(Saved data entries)
· · ·
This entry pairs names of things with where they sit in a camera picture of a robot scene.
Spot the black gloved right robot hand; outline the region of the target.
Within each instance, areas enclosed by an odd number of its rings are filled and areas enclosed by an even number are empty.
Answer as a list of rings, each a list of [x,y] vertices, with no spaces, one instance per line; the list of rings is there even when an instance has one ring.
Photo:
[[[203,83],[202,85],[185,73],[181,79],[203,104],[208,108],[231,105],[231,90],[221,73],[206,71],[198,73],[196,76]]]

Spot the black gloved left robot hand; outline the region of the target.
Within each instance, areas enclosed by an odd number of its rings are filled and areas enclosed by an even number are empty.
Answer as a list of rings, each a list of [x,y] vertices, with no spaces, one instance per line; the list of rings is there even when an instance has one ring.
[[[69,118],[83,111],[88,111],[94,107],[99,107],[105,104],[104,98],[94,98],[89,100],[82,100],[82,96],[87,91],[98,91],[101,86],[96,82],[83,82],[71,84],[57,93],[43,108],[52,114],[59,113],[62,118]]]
· · ·
» Exercise
Every entry above must appear again in the reply, exactly as it stands.

» Task answer
This entry pairs names of things with where they sit in a camera picture of a robot scene.
Spot the black gloved right robot hand; outline the region of the target.
Within each instance, areas enclosed by an odd number of its rings are filled and areas enclosed by an even number are empty.
Answer as a list of rings, each a list of [x,y] vertices, with no spaces, one instance per line; the list of rings is there even when an instance has one ring.
Photo:
[[[203,83],[202,85],[185,73],[181,79],[203,104],[208,108],[231,105],[231,90],[221,73],[206,71],[198,73],[196,76]]]

Spot the black gloved left robot hand; outline the region of the target.
Within each instance, areas enclosed by an odd number of its rings are filled and areas enclosed by an even number are empty.
Answer as a list of rings, each a list of [x,y] vertices, with no spaces, one instance per line; the list of rings is there even when an instance has one ring.
[[[69,118],[83,111],[88,111],[94,107],[99,107],[105,104],[104,98],[94,98],[89,100],[82,100],[82,96],[87,91],[98,91],[101,86],[96,82],[83,82],[71,84],[57,93],[43,108],[52,114],[59,113],[62,118]]]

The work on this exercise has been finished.